→ Exercise goal
Copy every line that holds the string "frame" from the data below.

→ Recorded information
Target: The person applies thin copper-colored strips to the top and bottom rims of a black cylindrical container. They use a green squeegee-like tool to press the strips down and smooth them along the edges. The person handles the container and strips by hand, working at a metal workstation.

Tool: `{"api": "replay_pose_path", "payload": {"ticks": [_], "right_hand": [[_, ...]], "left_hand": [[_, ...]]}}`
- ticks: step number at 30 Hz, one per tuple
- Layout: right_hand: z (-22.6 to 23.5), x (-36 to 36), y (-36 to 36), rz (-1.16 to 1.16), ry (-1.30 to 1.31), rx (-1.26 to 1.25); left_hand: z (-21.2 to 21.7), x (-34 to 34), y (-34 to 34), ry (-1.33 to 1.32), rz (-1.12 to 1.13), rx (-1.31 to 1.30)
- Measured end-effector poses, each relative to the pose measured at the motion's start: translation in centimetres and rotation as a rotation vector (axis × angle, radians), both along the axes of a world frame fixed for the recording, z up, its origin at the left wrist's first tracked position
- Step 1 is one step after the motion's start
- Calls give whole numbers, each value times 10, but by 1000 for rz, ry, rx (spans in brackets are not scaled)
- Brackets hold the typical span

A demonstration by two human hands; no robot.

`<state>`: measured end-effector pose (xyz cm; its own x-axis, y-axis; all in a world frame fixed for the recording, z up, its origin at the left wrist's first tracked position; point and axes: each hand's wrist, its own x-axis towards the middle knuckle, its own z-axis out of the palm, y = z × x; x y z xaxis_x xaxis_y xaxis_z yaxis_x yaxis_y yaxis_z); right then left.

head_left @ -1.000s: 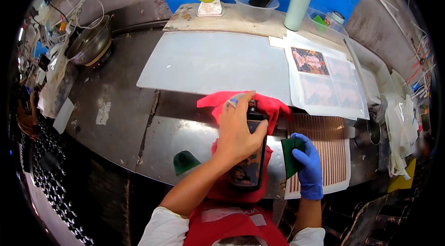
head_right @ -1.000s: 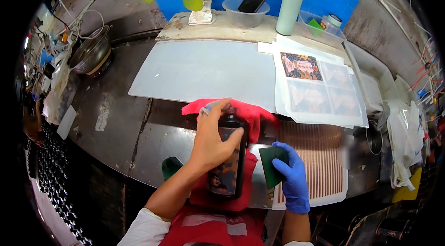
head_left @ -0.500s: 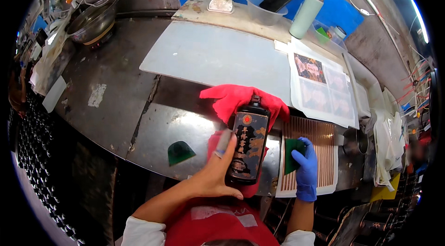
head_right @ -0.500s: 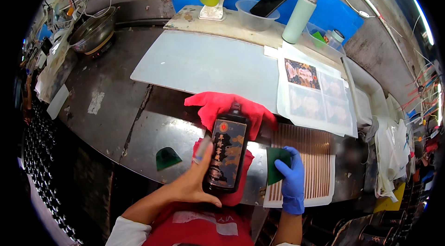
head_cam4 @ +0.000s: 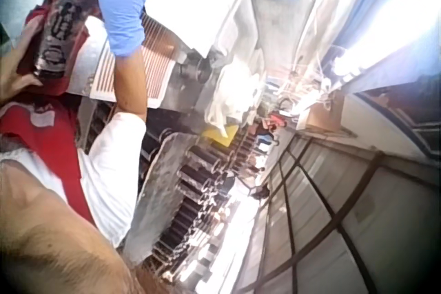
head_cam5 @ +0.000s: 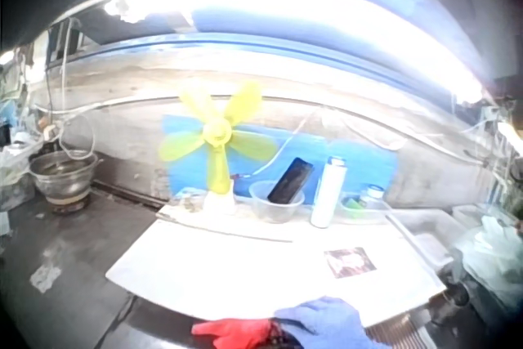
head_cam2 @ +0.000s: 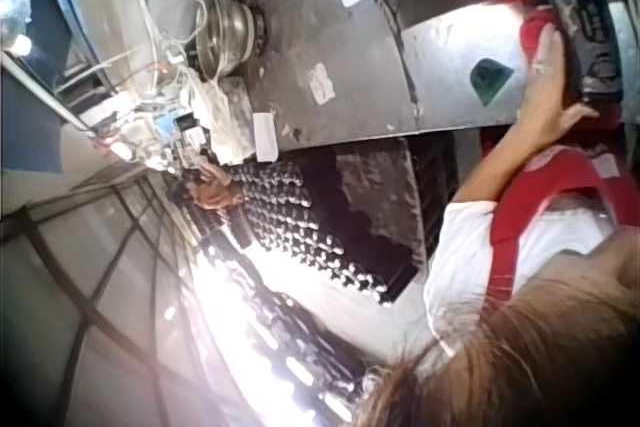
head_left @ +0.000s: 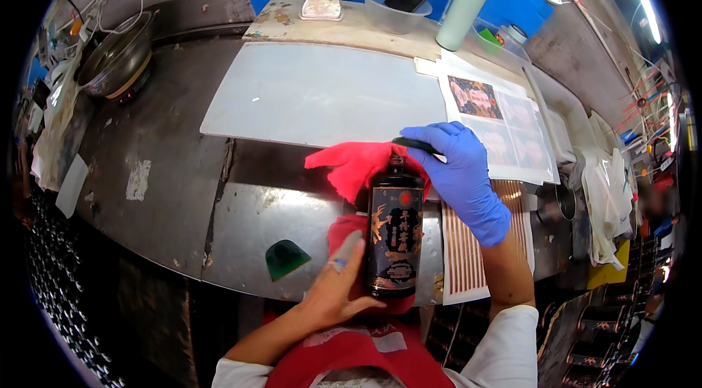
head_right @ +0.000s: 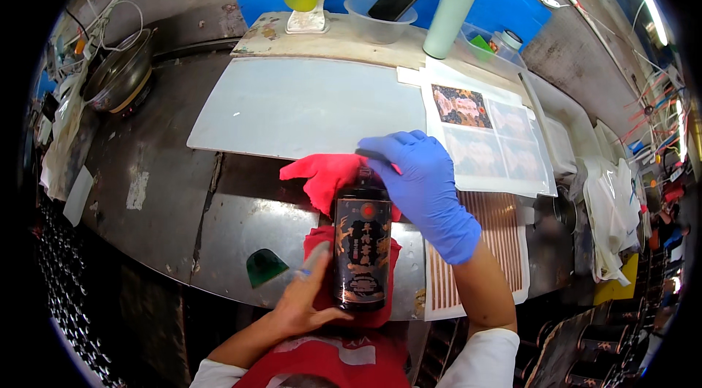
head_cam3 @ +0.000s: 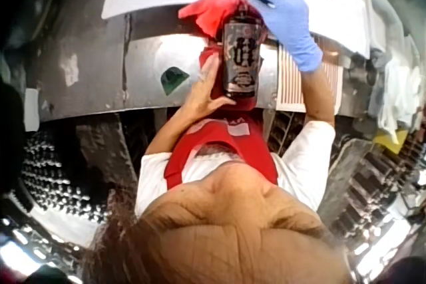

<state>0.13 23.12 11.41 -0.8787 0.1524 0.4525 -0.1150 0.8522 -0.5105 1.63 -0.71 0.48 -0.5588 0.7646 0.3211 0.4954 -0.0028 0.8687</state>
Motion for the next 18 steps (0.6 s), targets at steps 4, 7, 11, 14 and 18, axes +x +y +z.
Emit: {"api": "replay_pose_path", "payload": {"ticks": [4, 7, 11, 14, 18], "right_hand": [[-5, 47, -24, 133, 6, 510], [-32, 115, -61, 284, -136, 416], [-30, 146, -83, 265, -128, 98], [-31, 136, -76, 103, 16, 136], [-50, 164, -84, 254, -14, 96]], "left_hand": [[-16, -24, -51, 254, 376, -358], [-28, -31, -64, 316, 480, -572], [-29, -33, -66, 170, 389, -585], [-20, -38, -61, 176, 436, -576], [-30, -28, -69, 156, 452, -433]]}}
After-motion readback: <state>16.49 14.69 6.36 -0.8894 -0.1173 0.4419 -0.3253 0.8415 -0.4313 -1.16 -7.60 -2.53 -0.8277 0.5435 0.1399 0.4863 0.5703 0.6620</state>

→ Output for this exercise
- Measured end-effector poses, each relative to the pose measured at the motion's start: translation in centimetres and rotation as a rotation vector (axis × angle, radians), both along the axes of a world frame fixed for the recording, z up, its origin at the left wrist's first tracked position
`<state>`: measured end-effector pose (xyz cm; its own x-axis, y-axis; all in a world frame fixed for the recording, z up, its origin at the left wrist's first tracked position; point and axes: each hand's wrist, its own x-axis towards the middle knuckle, its own z-axis out of the palm, y = z × x; x y z xaxis_x xaxis_y xaxis_z yaxis_x yaxis_y yaxis_z); right then left.

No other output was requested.